# Aim of the exercise
For this exercise, return exactly the lines of the material below that begin at the one with "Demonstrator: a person" and stop after the one with "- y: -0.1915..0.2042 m".

# Listed records
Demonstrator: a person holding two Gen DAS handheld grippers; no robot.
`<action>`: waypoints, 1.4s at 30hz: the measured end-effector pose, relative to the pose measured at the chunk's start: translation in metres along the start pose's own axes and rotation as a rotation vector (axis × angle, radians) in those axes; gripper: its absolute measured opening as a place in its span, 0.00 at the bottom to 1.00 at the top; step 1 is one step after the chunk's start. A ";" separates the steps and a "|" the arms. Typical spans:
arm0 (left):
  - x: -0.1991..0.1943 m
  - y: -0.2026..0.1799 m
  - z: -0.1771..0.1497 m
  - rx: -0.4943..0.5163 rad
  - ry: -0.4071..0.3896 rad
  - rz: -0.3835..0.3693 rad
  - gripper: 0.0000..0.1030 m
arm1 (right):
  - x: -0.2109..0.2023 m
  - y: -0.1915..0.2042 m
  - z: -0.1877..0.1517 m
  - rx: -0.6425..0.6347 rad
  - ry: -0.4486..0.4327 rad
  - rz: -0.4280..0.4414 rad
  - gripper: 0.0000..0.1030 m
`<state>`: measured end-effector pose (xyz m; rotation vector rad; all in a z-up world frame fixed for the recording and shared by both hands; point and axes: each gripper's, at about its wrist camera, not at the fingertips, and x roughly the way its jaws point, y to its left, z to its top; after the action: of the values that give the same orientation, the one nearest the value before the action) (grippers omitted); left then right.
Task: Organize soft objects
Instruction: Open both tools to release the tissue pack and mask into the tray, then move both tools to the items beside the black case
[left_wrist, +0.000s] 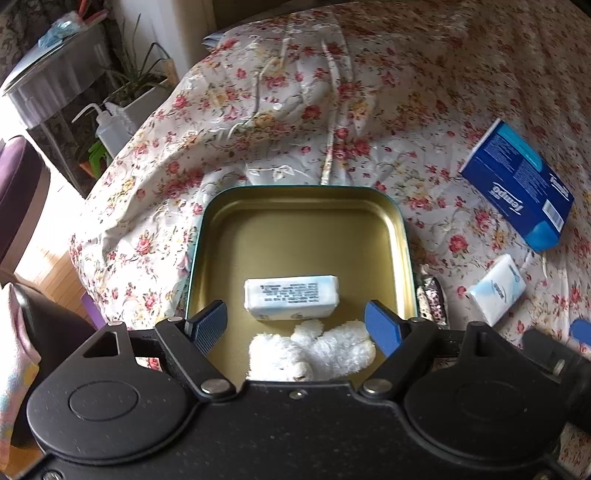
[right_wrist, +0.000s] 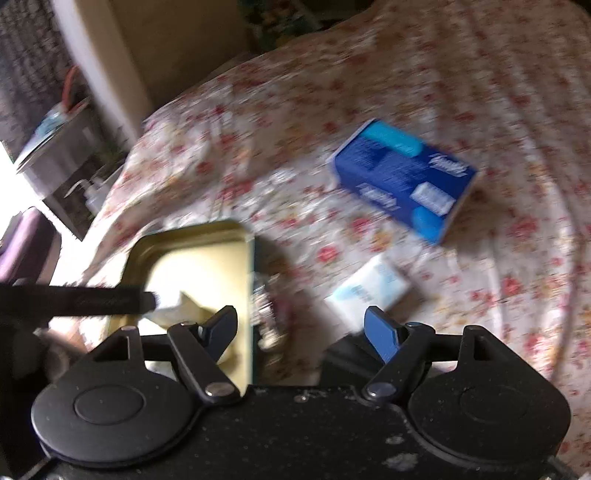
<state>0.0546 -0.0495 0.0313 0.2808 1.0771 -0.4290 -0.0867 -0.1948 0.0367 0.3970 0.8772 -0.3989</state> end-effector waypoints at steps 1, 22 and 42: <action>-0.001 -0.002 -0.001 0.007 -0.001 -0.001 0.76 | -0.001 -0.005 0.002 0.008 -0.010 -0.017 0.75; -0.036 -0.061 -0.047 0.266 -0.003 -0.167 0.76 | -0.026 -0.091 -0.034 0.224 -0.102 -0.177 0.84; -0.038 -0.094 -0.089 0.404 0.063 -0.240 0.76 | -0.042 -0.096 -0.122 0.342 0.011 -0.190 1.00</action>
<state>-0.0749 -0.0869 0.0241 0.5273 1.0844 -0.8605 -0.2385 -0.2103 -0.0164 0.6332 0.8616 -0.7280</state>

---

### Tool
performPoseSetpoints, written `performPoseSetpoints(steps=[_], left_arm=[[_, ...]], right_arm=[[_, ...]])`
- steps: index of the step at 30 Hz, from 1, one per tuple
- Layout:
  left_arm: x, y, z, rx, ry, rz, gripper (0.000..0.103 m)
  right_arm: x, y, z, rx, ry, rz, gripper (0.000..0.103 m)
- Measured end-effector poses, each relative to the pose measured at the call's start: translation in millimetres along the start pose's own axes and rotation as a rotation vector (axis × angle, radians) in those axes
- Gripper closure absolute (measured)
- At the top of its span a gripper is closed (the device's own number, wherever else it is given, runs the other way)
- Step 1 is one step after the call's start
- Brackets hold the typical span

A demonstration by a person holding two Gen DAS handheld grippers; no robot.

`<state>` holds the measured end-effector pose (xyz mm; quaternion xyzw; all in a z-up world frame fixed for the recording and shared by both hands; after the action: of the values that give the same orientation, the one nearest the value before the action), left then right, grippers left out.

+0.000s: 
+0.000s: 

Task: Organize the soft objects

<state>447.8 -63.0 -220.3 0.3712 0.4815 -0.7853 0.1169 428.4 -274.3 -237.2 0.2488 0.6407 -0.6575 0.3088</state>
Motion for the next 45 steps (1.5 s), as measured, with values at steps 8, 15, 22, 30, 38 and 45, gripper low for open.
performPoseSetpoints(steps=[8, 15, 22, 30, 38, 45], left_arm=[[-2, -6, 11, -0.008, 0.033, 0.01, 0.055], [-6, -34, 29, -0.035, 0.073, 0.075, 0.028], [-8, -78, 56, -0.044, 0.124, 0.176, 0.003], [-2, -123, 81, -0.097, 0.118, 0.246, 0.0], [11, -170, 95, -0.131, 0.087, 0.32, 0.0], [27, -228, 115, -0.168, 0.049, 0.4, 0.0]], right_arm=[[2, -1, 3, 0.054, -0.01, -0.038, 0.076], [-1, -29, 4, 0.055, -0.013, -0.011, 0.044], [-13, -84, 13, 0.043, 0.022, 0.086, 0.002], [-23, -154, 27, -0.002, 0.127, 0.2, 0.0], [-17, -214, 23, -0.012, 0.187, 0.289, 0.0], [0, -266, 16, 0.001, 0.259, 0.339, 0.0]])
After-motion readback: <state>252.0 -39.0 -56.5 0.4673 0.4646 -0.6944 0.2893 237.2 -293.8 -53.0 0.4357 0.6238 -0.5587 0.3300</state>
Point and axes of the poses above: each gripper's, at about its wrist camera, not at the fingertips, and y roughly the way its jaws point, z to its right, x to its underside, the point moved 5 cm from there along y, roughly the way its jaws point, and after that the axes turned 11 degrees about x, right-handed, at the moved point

# Response to the exercise
Demonstrator: a person holding two Gen DAS handheld grippers; no robot.
`<action>`: waypoints, 1.4s at 30hz: the measured end-effector pose, relative to the pose measured at the chunk's start: translation in metres along the start pose's own axes and rotation as a rotation vector (axis × angle, radians) in those axes; gripper: its absolute measured opening as a place in its span, 0.00 at the bottom to 1.00 at the top; step 1 is one step after the chunk's start. A ";" separates the steps and a "|" the arms. Typical spans:
arm0 (left):
  - x: -0.1991..0.1943 m
  - y: -0.2026..0.1799 m
  - z: -0.1771..0.1497 m
  - rx: -0.4943..0.5163 rad
  - ry: -0.4071..0.3896 rad
  - rz: -0.3835..0.3693 rad
  - gripper: 0.0000..0.1030 m
arm1 (right):
  - x: -0.2109..0.2023 m
  - y: -0.1915..0.2042 m

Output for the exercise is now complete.